The task | For the string "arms", search the entries below and copy every line where it appears.

-- Provided data follows --

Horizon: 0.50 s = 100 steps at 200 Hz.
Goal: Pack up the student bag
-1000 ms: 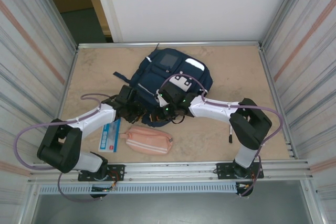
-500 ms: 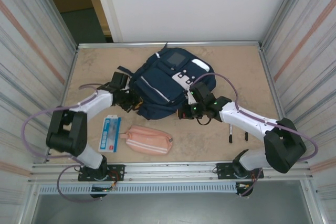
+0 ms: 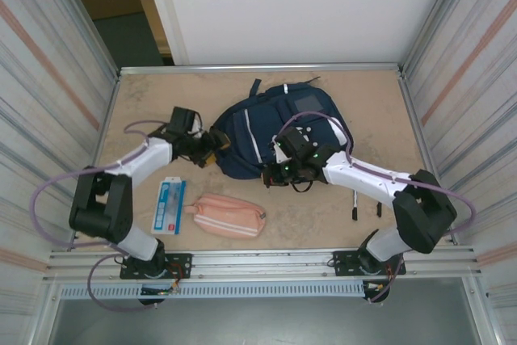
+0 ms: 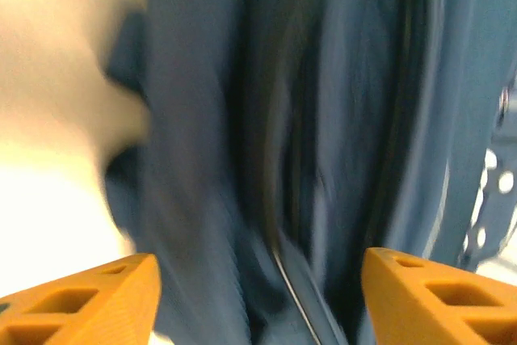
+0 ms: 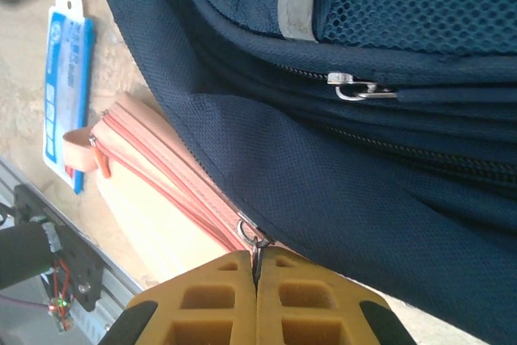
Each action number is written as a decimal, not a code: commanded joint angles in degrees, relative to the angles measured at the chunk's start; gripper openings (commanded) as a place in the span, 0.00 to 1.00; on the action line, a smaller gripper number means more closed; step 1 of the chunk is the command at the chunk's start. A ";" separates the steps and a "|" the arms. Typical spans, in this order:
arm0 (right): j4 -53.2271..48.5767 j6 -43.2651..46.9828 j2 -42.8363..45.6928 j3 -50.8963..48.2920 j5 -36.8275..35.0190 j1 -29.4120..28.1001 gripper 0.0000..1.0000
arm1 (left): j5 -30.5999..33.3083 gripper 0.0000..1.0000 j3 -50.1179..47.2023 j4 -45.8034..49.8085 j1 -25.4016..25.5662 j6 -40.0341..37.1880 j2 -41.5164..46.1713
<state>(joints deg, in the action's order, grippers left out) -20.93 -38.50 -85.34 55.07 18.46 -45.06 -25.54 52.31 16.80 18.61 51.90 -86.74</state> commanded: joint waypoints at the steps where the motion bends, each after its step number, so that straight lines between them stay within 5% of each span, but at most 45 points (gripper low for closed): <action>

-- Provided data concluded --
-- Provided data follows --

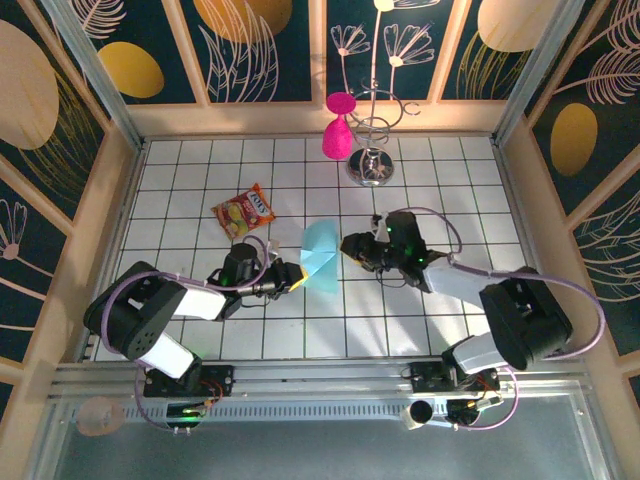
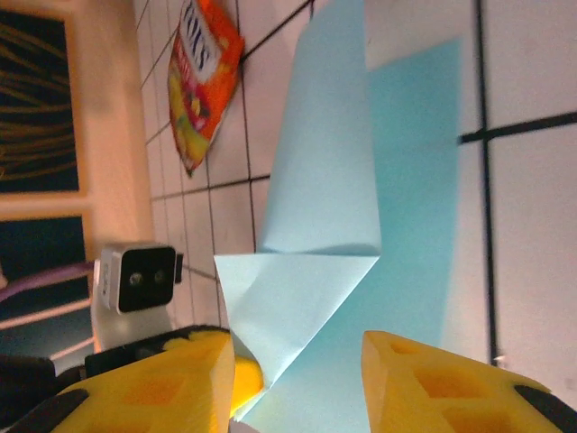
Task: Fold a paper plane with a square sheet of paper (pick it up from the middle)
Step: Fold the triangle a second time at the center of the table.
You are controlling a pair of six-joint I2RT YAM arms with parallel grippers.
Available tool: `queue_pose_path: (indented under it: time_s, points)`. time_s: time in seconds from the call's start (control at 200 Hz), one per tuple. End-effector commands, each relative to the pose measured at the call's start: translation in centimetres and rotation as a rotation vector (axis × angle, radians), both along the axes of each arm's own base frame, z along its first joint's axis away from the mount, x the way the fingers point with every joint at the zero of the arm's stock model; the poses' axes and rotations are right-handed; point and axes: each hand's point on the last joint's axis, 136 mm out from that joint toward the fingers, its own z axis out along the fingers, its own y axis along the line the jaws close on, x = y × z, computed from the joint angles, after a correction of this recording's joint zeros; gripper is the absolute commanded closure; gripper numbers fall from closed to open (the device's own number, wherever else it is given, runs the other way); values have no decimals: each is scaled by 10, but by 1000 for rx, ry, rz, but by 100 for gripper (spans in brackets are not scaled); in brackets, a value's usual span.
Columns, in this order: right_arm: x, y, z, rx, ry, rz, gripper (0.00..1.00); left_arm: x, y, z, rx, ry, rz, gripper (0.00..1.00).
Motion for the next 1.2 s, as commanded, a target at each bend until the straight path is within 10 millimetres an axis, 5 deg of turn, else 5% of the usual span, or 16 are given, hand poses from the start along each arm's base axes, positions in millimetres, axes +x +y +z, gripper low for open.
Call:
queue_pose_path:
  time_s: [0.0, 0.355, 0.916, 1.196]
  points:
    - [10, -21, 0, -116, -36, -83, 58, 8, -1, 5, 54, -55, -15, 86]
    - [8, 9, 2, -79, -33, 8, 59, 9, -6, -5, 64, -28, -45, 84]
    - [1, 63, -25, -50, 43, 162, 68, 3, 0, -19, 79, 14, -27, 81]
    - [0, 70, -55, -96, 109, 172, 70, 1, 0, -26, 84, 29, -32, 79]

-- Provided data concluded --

Exercise answer |
Each action number is written as a decimal, not a code: commanded joint angles in degrees, relative to the angles measured at the chunk's start; gripper openings (commanded) as a place in the span, 0.00 to 1.00; on the action line, a smaller gripper number means more closed; step 1 of the chunk is the command at the chunk's start. A ";" separates the steps and a "|" the arms. Typical spans, in this order:
You are controlling a pair of six-joint I2RT YAM arms with parallel grippers.

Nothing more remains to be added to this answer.